De vestingstad ligt aan de samenvloeiing van de Ouse en de Foss. Vooral de Ouse treedt regelmatig buiten haar oevers, waardoor de stad gedeeltelijk onder water komt te staan.
De unitary authority die sinds 1996 de naam 'City of York' draagt, en waaronder ook omliggende landelijke gebieden vallen, telde in 2007 193.300 inwoners, in 2018 geschat op 210.000.

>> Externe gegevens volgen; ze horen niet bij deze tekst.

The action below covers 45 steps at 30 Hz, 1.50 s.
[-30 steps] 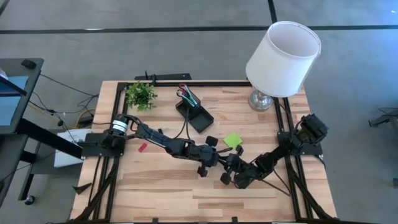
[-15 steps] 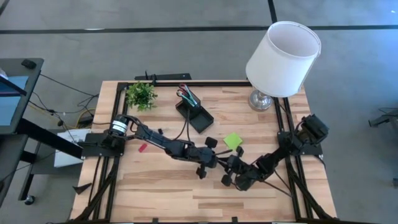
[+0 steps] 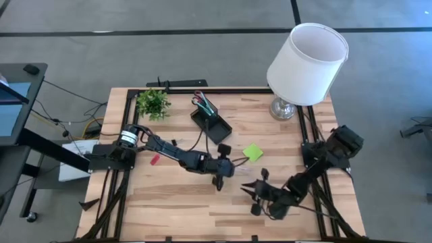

Bij het station York is het National Railway Museum gelegen, het grootste treinmuseum van Europa. Hier staan tientallen locomotieven en treinstellen.
Geschiedenis
De stad kent een lange geschiedenis. Archeologische vondsten wijzen erop dat het gebied waar nu York ligt al zeker 7000 of 8000 jaar voor Chr. werd bewoond. De stad zelf werd echter in het jaar 71 na Chr. gesticht door de Romeinen en heette aanvankelijk Eboracum. De eerste vermeldingen van de stad stammen uit 95-104 n.Chr. Voor de Romeinen was Eboracum een belangrijke militaire basis; keizer Septimius Severus overleed er in 211; 95 jaar later stierf keizer Constantius Chlorus in Eboracum, de vader van Constantijn de Grote, die daar de titel augustus kreeg. Later kwam het gebied in handen van de Angelen, en veranderde de naam van de stad in Eoferwic. In 866 werd Eoferwic veroverd door de Vikingen, die de stad Jórvík noemden. In de 9e en 10e eeuw was York hoofdstad van de Danelaw, de Vikingkolonie in East Anglia. Rond het jaar 1000 raakte de naam York in gebruik.
In 1298 werd York de tijdelijke hoofdstad van Engeland. Koning Eduard I van Engeland verplaatste zijn parlement en hofhouding naar York om op die manier beter de leiding te kunnen nemen over de invasie in Schotland. Ruim zes jaar lang zou het parlement in York blijven.[3]